- [BRIEF] Down to the last line, print the data that follows exactly, without its pictures.

+===+

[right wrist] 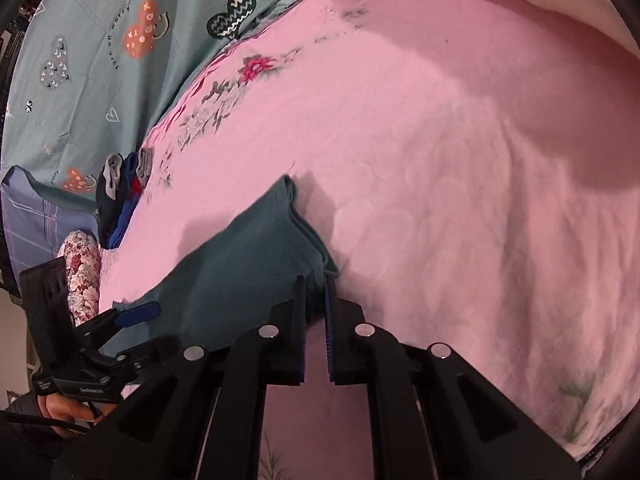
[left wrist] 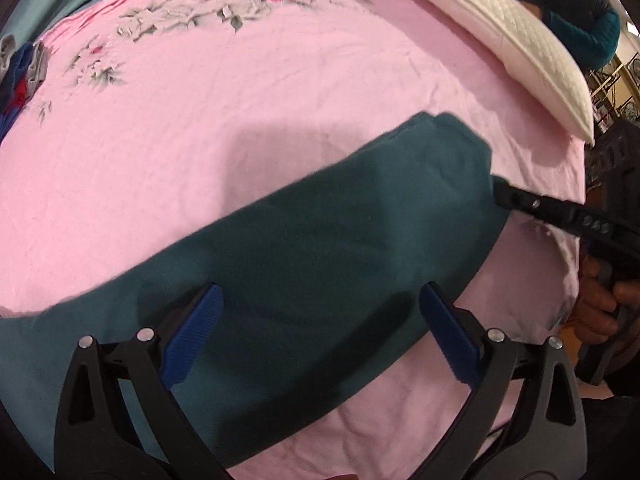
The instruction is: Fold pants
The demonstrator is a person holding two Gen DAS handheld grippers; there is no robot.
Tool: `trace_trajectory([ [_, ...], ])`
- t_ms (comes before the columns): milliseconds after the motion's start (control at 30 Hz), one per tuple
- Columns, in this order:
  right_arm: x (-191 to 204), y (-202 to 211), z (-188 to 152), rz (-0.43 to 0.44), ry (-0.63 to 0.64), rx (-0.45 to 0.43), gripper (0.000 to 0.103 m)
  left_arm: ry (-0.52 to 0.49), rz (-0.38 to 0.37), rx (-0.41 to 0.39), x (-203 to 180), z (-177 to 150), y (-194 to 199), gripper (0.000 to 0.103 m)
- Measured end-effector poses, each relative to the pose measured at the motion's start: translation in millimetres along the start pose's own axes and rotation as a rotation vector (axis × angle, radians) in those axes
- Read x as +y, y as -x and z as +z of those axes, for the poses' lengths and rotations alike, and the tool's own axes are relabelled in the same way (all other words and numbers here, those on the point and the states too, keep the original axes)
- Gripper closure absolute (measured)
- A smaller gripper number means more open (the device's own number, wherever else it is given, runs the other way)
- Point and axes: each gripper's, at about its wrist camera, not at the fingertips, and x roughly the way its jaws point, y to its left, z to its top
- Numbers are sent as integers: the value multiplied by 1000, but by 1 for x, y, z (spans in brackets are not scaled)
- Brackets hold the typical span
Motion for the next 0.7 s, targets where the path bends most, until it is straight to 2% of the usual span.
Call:
trace_trajectory([
  [33, 1, 1, 1, 12, -7, -2, 85, -26, 20, -7, -4, 0, -2, 2],
  [67, 2, 2, 2, 27, -13, -2, 67, -54, 43, -6, -8, -2, -3, 2],
  [100, 3, 4, 4, 56, -18, -2, 55, -72, 58, -4, -11, -3, -4, 2],
  [133, 4, 4, 5, 63, -17, -6, 53, -85, 68, -3, -13, -4, -5, 2],
  [233, 16, -5, 12, -4, 51, -4, 53, -84, 68, -7, -13, -2, -6, 2],
  [267, 21, -9, 14, -32, 84, -2, 54, -80, 66, -7, -13, -2, -6, 2],
  [333, 29, -15, 15, -100, 138, 11, 66, -75, 65, -1, -14, -1, -7, 2],
  [400, 33, -19, 15, -171, 200, 29, 83, -62, 52, -5, -12, -2, -4, 2],
  [467, 32, -20, 15, -175, 223, 52, 89, -49, 44, -12, -10, -2, -4, 2],
  [533, 31, -20, 14, -173, 218, 56, 92, -55, 53, -17, -12, 0, -5, 3],
  [600, 30, -15, 15, -143, 160, 40, 93, -53, 77, -85, -16, 3, 9, 4],
  [667, 28, -7, 13, -111, 97, 13, 93, -42, 39, -172, -17, 4, 29, 4],
  [700, 29, -5, 11, -120, 94, 6, 93, -48, 16, -172, -16, 4, 30, 4],
])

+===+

- [ANSWER AREA]
[right wrist] 
[left wrist] 
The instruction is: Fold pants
The demonstrator is a person holding two Gen DAS handheld grippers; there is no robot.
Tool: `trace_trajectory([ [_, ...], ])`
- t_ms (comes before the columns): milliseconds after the motion's start (control at 30 Hz), one per tuple
- Columns, in this order:
  right_arm: x (-191 to 204), y (-202 to 211), z (-188 to 152), rz (-0.43 to 0.44), ry (-0.63 to 0.64), rx (-0.45 to 0.43), gripper (0.000 to 0.103 m)
  left_arm: ry (-0.52 to 0.49), rz (-0.38 to 0.37), rx (-0.41 to 0.39), x (-203 to 180), z (-177 to 150), y (-194 to 199), gripper (0.000 to 0.103 m)
- Measured end-effector poses, each relative to the pose measured at the motion's start: translation in millimetres along the start pose's own axes and rotation as a rotation vector (axis × angle, radians) in those axes
- Read x as +y, y as -x and z as +z of those axes, for the poses' lengths and rotations alike, and the tool's own axes are relabelled in the same way (all other words and numbers here, those on the point and the states too, keep the original axes)
- Gripper closure absolute (measured)
- A smaller gripper number means more open (the device's own number, wherever else it is given, runs the other way)
- Point and axes: each gripper's, at about its wrist camera, not at the fingertips, and x roughly the way its jaws point, y to its left, z to its top
- Numbers are sent as integers: the value multiplied by 1000, but by 1 for x, y, z (spans in brackets are not scaled)
- Brackets hold the typical span
Motion for the next 0.7 s, targets where the path bends most, until it is straight to 2% of the usual span.
Call:
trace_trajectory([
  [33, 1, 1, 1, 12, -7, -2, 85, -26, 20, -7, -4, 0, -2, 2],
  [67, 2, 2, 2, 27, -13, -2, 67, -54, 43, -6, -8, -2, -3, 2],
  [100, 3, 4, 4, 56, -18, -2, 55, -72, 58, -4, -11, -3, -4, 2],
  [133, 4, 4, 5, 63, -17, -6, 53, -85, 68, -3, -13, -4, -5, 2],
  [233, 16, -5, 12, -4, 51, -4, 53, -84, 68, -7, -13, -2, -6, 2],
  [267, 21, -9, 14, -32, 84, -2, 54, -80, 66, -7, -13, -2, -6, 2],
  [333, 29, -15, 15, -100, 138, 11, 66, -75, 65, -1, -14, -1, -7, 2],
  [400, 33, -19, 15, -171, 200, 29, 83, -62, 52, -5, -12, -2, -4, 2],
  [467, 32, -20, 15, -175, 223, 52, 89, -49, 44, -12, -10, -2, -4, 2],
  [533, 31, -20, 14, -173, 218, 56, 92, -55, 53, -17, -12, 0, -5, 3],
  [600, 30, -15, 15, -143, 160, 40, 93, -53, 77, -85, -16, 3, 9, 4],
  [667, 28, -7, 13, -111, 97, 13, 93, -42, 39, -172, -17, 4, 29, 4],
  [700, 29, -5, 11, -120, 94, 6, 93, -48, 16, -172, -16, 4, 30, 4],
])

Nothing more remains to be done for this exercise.